Luis 23/03/2014
O “Quase Memória” de José Trajano.
O veterano jornalista José Trajano Reis Quinhões é um homem apaixonado. Quem acompanha a sua trajetória, principalmente nos últimos anos, à frente dos canais ESPN, emissora do qual deixou o cargo de diretor há dois anos, testemunhou reações que exemplificam a veemência na defesa de sua opiniões, muitas vezes gerando até mesmo atritos com os membros da equipe, vide o famoso entrevero com Paulo Soares, no “Linha de Passe”, em 2006.
A mesma chama o leva a torcer intensamente pelo América do Rio, o simpático “segundo time” de todo carioca, e que há anos vem pelejando pra manter a sua existência, quanto mais disputar títulos. Segue também comprando brigas homéricas em defesa do que acha justo e ético, se contrapondo a um leque de figuras polêmicas, como o ex-presidente da CBF, Ricardo Teixeira e o apresentador de TV, Milton Neves.
É famoso ainda o caso relatado por Mário Sérgio Conti no excelente “Notícias do Planalto”, em que , exasperado após uma reunião, Trajano mandou Otávio Frias, dono da folha de São Paulo, à merda. Anos mais tarde, precisando reformular a editoria de esportes, Frias o recontrataria.
“Procurando Mônica” (Paralela, 2014) é o relato da paixão platônica de Trajano pela moça do título. A jovem Mônica encantou o menino Zezinho , seis anos mais velho, no começo dos anos 60, quando ele frequentava a cidade de Rio das Flores, interior do Rio, durante as férias de verão. A verdadeira obsessão que o acometeu é pano de fundo para um desfile das memórias de sua juventude, vividas em meio à efervescência política do período, coincidindo com o seu começo de carreira (50 anos em 2013), iniciada no “Jornal do Brasil.”

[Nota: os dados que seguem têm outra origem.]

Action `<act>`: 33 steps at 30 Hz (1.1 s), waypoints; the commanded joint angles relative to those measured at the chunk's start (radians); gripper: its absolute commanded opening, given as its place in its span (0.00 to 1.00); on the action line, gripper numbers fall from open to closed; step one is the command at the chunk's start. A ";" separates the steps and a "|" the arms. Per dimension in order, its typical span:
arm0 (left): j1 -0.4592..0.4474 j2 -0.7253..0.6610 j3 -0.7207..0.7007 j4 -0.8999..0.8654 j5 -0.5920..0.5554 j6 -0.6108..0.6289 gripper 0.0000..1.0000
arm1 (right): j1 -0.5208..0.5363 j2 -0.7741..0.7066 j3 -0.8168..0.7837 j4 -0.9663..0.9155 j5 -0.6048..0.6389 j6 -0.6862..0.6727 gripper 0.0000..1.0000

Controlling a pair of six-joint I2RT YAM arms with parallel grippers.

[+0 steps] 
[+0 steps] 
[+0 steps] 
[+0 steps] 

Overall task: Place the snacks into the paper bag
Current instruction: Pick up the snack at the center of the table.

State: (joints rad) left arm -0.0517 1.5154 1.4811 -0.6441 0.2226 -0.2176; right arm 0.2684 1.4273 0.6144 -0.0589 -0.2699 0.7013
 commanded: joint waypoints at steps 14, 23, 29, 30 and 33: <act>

Alguns anos mais tarde, em 68, o autor cometeria a sua maior loucura : embarcaria em um cruzeiro para a Europa, exclusivamente para encontrar “por acaso” a sua amada, que também estava embarcada. Sonhava em finalmente engatar um romance. Ficou no sonho. Mas viveu inúmeras aventuras no velho continente, onde inclusive chegou ser preso, ao lado de figuras que pareciam saídas da ficção como o inesquecível Hélio Palavrão. São as páginas mais valiosas da obra.
No todo, o pequeno volume, em sua viagem ao tempo emoldurado, lembra muito o clima da obra prima de Cony, lançada em 96, em que a memória é recriada em sua esfera mais lúdica, verdadeira, mas não necessariamente realista. Nesse aspecto é reveladora a epígrafe de Garcia Marques escolhida pelo autor : “ A vida não é a que a gente viveu, mas sim a que a gente recorda, e como recorda para conta-la.”
Nas idas e vindas da eterna procura por Mónica, Trajano seguiu nos últimos 50 anos uma das carreiras mais significativas do jornalismo esportivo brasileiro. Depois da estreia no JB, passaria ainda por Correio da Manhã, Jornal dos Sports, Última hora, Diário de Notícias, O Globo, Placar, Folha Isto É, Veja, Jornal da Tarde, TV Bandeirantes, TV Globo, TV Cultura (onde participou do mítico “Cartão Verde”, ao lado de Flávio Prado e Juca Kfouri), até desembarcar na então TVA Sports, embrião da ESPN. Tudo isso intercalados por um retiro em Rio das Ostras, quando pensava em abandonar o jornalismo e pela participação intensa na campanha de Darcy Ribeiro para governador do Rio, em 1986. Nesse período, Trajano passou mais de 30 anos sem falar ou ver Mônica. Não a esqueceria.
Após um infarte, a vida de Trajano deu uma reviravolta. Saiu da direção da ESPN, passou a ter uma vida mais saudável, sem fumo, com pouco álcool e com dieta saudável baseada em peixes e saladas. Esse momento de calmaria suscitou a criação do livro e, de em busca do tempo perdido, procurar Mónica mais uma vez.
Os dois então jovens hoje são sessentões e já com netos. O reencontro, partindo de uma consulta de Trajano na internet, é relatado com riqueza de detalhes. Tanto Zezinho quanto Mônica são separados e, em tese, poderiam finalmente consumar a paixão (só de Trajano) de outrora, mas nem tudo é tão fácil assim. A Mônica de Rio das Flores, tão procurada pelo jornalista, só existe agora em suas recordações. Os anos mudam as pessoas e, às vezes, também os sentimentos. Só o tempo passado, congelado nas mais doces lembranças, permanece.
Apesar da longa estrada já percorrida e das rugas do caminho, José Trajano segue na procura.